The following is a statement from Joshua Sewell, Senior Policy Analyst at Taxpayers for Common Sense regarding the United States Department of Agriculture announcement it will direct $14 billion in additional income subsidies to farming and ranching businesses:  

Nearly six months since Congress enacted the CARES Act, USDA has announced how it will distribute $14 billion in agricultural economic assistance the bill provided the Secretary of Agriculture to assist farming and ranching operations experiencing economic losses due to the coronavirus pandemic. In some respects Coronavirus Food Assistance Program (CFAP) 2 appears to be a moderate improvement in USDA’s implementing COVID-19 related assistance as Congress intended. This is especially true for many producers of so-called “specialty crops” (i.e. fruits and vegetables) that USDA summarily rejected from CFAP round 1 who will receive some assistance.

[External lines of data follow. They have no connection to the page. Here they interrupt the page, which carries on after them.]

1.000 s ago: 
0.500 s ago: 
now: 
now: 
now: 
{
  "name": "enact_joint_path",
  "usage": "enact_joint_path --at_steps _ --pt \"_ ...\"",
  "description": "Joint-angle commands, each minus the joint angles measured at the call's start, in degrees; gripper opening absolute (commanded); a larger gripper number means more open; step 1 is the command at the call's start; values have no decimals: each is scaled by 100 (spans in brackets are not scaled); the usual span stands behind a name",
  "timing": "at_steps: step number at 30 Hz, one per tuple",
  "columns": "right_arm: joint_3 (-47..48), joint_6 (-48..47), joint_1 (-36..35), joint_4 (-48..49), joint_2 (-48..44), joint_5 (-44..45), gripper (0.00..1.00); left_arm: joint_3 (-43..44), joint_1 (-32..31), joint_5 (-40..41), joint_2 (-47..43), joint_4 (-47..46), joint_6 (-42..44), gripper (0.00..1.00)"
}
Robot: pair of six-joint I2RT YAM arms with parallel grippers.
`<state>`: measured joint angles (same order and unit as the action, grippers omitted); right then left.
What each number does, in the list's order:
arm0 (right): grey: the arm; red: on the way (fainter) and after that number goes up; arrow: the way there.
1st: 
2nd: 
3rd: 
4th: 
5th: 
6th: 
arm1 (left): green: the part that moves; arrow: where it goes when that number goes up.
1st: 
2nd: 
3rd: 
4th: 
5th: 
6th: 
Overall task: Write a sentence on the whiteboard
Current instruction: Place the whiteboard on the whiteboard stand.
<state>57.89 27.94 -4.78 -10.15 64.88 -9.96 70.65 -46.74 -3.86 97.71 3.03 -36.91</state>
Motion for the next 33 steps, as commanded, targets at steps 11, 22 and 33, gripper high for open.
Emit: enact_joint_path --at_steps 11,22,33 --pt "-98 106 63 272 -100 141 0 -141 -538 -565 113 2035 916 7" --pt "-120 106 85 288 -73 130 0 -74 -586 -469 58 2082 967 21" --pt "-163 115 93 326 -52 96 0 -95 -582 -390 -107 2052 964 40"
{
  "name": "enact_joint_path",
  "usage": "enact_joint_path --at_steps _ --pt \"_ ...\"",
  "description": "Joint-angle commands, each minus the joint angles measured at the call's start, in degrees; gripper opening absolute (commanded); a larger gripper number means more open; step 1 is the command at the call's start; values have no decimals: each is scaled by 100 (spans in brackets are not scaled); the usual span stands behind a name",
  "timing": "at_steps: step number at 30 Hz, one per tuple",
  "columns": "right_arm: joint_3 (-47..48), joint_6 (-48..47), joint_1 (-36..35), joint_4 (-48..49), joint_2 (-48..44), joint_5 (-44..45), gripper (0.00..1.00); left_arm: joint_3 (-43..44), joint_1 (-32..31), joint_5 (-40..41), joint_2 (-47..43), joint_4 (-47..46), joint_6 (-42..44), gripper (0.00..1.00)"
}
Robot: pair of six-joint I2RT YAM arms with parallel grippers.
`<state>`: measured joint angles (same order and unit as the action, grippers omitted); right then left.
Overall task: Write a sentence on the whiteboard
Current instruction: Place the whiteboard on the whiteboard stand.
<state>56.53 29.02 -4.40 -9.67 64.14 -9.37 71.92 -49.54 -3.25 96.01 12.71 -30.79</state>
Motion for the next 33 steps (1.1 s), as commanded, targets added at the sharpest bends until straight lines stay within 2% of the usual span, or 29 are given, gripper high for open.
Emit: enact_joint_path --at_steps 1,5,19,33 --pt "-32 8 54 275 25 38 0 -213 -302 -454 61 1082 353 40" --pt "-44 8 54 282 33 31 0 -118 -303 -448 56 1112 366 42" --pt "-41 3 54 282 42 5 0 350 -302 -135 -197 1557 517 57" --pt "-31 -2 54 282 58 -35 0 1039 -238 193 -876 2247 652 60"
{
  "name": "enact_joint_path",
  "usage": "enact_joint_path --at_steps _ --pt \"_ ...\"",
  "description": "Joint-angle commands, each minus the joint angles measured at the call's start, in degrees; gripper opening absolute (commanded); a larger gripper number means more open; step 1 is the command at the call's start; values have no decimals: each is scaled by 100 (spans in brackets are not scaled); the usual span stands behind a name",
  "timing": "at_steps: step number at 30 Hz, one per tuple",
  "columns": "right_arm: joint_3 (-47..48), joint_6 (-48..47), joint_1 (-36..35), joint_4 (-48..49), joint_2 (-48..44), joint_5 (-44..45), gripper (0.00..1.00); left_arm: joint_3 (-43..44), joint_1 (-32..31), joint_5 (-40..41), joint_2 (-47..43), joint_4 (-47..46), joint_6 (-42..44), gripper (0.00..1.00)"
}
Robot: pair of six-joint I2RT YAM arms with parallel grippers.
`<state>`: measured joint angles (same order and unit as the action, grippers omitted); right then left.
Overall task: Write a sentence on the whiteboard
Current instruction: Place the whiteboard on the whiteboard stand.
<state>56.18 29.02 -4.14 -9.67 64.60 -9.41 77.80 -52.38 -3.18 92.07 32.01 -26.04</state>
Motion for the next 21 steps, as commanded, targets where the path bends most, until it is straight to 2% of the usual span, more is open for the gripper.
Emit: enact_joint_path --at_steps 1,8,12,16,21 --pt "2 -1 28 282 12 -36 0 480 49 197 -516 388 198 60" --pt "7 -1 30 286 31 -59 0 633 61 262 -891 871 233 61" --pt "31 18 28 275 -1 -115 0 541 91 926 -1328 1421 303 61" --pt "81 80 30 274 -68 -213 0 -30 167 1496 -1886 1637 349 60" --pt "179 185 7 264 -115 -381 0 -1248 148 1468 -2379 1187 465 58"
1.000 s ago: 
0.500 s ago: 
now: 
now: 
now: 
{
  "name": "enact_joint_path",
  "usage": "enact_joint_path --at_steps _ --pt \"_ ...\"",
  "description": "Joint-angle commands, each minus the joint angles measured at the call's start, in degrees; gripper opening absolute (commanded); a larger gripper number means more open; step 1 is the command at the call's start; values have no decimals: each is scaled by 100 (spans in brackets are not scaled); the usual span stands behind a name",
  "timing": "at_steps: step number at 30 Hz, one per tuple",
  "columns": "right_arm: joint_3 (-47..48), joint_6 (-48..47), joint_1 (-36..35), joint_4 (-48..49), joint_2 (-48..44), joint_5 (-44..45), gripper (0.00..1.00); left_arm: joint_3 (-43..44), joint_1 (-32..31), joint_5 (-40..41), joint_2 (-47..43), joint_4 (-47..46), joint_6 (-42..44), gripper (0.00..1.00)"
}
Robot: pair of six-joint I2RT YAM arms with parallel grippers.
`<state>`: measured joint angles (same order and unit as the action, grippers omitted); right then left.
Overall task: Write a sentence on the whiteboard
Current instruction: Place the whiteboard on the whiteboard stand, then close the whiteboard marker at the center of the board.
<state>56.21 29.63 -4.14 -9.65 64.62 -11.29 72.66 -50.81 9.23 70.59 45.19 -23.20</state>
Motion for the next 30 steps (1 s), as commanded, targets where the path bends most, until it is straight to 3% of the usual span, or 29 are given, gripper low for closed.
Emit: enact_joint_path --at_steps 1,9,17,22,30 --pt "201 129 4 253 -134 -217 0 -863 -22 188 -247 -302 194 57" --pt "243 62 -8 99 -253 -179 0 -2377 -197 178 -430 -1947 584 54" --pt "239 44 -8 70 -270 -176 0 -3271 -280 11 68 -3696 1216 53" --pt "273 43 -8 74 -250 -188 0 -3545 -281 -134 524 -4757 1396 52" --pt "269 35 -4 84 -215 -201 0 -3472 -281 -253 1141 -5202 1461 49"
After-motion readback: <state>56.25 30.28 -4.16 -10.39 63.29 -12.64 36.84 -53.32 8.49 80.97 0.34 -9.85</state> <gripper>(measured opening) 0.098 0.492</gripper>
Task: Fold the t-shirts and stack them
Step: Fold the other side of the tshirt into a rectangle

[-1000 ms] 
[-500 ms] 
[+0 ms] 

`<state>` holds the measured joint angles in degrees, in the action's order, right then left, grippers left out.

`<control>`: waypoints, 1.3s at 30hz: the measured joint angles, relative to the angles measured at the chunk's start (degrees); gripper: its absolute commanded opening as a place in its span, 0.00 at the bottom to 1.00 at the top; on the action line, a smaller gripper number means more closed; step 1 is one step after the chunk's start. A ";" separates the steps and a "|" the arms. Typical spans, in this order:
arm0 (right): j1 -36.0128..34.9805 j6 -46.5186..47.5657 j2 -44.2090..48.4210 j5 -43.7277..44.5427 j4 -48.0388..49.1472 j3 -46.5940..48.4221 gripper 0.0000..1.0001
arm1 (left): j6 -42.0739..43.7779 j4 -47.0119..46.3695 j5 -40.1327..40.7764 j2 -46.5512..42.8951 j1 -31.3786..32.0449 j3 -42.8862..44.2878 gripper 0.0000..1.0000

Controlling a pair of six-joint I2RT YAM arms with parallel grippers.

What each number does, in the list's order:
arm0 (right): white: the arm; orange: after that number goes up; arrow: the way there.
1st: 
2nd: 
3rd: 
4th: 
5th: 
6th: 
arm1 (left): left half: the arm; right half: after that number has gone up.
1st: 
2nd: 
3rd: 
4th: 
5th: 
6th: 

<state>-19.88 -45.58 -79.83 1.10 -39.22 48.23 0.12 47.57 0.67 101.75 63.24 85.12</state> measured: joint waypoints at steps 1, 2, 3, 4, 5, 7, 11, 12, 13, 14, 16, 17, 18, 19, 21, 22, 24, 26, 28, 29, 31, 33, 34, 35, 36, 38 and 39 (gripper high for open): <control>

These moderate improvements, however, are far outweighed by the Secretary’s decision to repeatedly flout the will of Congress. For one the USDA’s payment formulas mostly ignore the significant price premiums and losses experienced by “producers that supply local food systems, including farmers markets, restaurants, and schools” the CARES Act explicitly calls on the USDA to assist. More concerning, for crops that USDA is comfortable subsidizing, payments in this program are capped at $250,000 per individual, twice the annual limit in farm bill authorized income support programs. Because the Secretary is treating CFAP2 and CFAP1 as separate programs, an individual can receive $500,000 in total pandemic assistance. In addition the Secretary takes no steps to curb the “active management” loophole, meaning certain farm operations will be able to evade these limits by adding dozens of “managers” who qualify for separate payment limits while never even stepping foot on the farm. A review of CFAP round one payments found nearly 2,300 operations received subsidies in excess of these limits. Finally, the Secretary has chosen to contravene statutory prohibitions on subsidizing tobacco production. He does this by directing up to $100 million in unspent “emergency” funds Congress provided in the CARES Act.

Before today’s announcement, USDA projected farming and ranching businesses would realize $102.7 billion in net farm income, a 22 percent increase compared to 2019 and a level above the 20-year average. This $14 billion in additional government subsidies should silence calls for any additional “emergency” agricultural assistance in a future CR or pandemic spending package. With government subsidies at record levels, prices for many commodities rallying, and general economic conditions improving, calls for tens of billions in additional farm subsidies are clearly less about need than about greed.